The console consumer is a tool that reads data from Kafka and outputs it to standard output.
Option                                   Description                            
------                                   -----------                            
--blacklist <String: blacklist>          Blacklist of topics to exclude from    
                                           consumption.                         
--bootstrap-server <String: server to    REQUIRED (unless old consumer is       
  connect to>                              used): The server to connect to.     
--consumer-property <String:             A mechanism to pass user-defined       
  consumer_prop>                           properties in the form key=value to  
                                           the consumer.                        
--consumer.config <String: config file>  Consumer config properties file. Note  
                                           that [consumer-property] takes       
                                           precedence over this config.         
--csv-reporter-enabled                   If set, the CSV metrics reporter will  
                                           be enabled                           
--delete-consumer-offsets                If specified, the consumer path in     
                                           zookeeper is deleted when starting up
--enable-systest-events                  Log lifecycle events of the consumer   
                                           in addition to logging consumed      
                                           messages. (This is specific for      
                                           system tests.)                       
--formatter <String: class>              The name of a class to use for         
                                           formatting kafka messages for        
                                           display. (default: kafka.tools.      
                                           DefaultMessageFormatter)             
--from-beginning                         If the consumer does not already have  
                                           an established offset to consume     
                                           from, start with the earliest        
                                           message present in the log rather    
                                           than the latest message.             
--group <String: consumer group id>      The consumer group id of the consumer. 
--isolation-level <String>               Set to read_committed in order to      
                                           filter out transactional messages    
                                           which are not committed.
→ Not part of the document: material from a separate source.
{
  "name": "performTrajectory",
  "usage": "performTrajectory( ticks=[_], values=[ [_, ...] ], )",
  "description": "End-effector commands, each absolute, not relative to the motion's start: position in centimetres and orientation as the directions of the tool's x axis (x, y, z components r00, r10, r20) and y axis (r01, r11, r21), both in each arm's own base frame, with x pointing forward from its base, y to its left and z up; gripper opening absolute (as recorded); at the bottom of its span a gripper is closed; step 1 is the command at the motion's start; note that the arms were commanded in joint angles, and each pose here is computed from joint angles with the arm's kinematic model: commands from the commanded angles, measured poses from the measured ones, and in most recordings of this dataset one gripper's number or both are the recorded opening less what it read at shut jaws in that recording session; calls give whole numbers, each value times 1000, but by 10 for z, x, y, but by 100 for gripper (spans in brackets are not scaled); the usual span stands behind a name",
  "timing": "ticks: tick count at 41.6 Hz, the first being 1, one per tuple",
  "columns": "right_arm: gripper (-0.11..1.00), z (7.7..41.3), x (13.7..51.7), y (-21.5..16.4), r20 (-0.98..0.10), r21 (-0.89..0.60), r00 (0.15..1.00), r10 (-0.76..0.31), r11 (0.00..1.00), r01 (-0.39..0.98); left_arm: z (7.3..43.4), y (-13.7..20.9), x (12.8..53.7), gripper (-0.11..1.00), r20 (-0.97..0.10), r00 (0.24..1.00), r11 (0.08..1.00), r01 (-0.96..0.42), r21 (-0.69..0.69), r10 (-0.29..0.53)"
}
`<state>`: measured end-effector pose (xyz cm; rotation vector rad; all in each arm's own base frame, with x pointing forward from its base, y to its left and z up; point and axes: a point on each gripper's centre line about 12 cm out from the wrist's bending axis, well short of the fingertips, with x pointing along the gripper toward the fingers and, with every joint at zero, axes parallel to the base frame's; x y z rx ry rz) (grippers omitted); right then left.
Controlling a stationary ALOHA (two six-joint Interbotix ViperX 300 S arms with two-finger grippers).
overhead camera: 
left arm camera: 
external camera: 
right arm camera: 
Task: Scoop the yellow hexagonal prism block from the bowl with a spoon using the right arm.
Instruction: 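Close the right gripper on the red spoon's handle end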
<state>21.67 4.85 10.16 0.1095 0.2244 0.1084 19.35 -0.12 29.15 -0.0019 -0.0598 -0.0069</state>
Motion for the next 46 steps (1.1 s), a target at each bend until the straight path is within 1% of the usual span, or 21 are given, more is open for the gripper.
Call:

Set to      
                                           read_uncommittedto read all          
                                           messages. (default: read_uncommitted)
--key-deserializer <String:                                                     
  deserializer for key>                                                         
--max-messages <Integer: num_messages>   The maximum number of messages to      
                                           consume before exiting. If not set,  
                                           consumption is continual.            
--metrics-dir <String: metrics           If csv-reporter-enable is set, and     
  directory>                               this parameter isset, the csv        
                                           metrics will be output here          
--new-consumer                           Use the new consumer implementation.   
                                           This is the default, so this option  
                                           is deprecated and will be removed in 
                                           a future release.                    
--offset <String: consume offset>        The offset id to consume from (a non-  
                                           negative number), or 'earliest'      
                                           which means from beginning, or       
                                           'latest' which means from end        
                                           (default: latest)                    
--partition <Integer: partition>         The partition to consume from.         
                                           Consumption starts from the end of   
                                           the partition unless '--offset' is   
                                           specified.                           
--property <String: prop>                The properties to initialize the       
                                           message formatter.                   
--skip-message-on-error                  If there is an error when processing a 
                                           message, skip it instead of halt.    
--timeout-ms <Integer: timeout_ms>       If specified, exit if no message is    
                                           available for consumption for the    
                                           specified interval.                  
--topic <String: topic>                  The topic id to consume on.            
--value-deserializer <String:                                                   
  deserializer for values>                                                      
--whitelist <String: whitelist>          Whitelist of topics to include for     
                                           consumption.                         
--zookeeper <String: urls>               REQUIRED (only when using old          
                                           consumer): The connection string for 
                                           the zookeeper connection in the form 
                                           host:port. Multiple URLS can be      
                                           given to allow fail-over. 

REQUIRED:必填参数

unless old consumer is used:使用老消费者

--bootstrap-server <String: server to    REQUIRED (unless old consumer is       
  connect to>                              used): The server to connect to.  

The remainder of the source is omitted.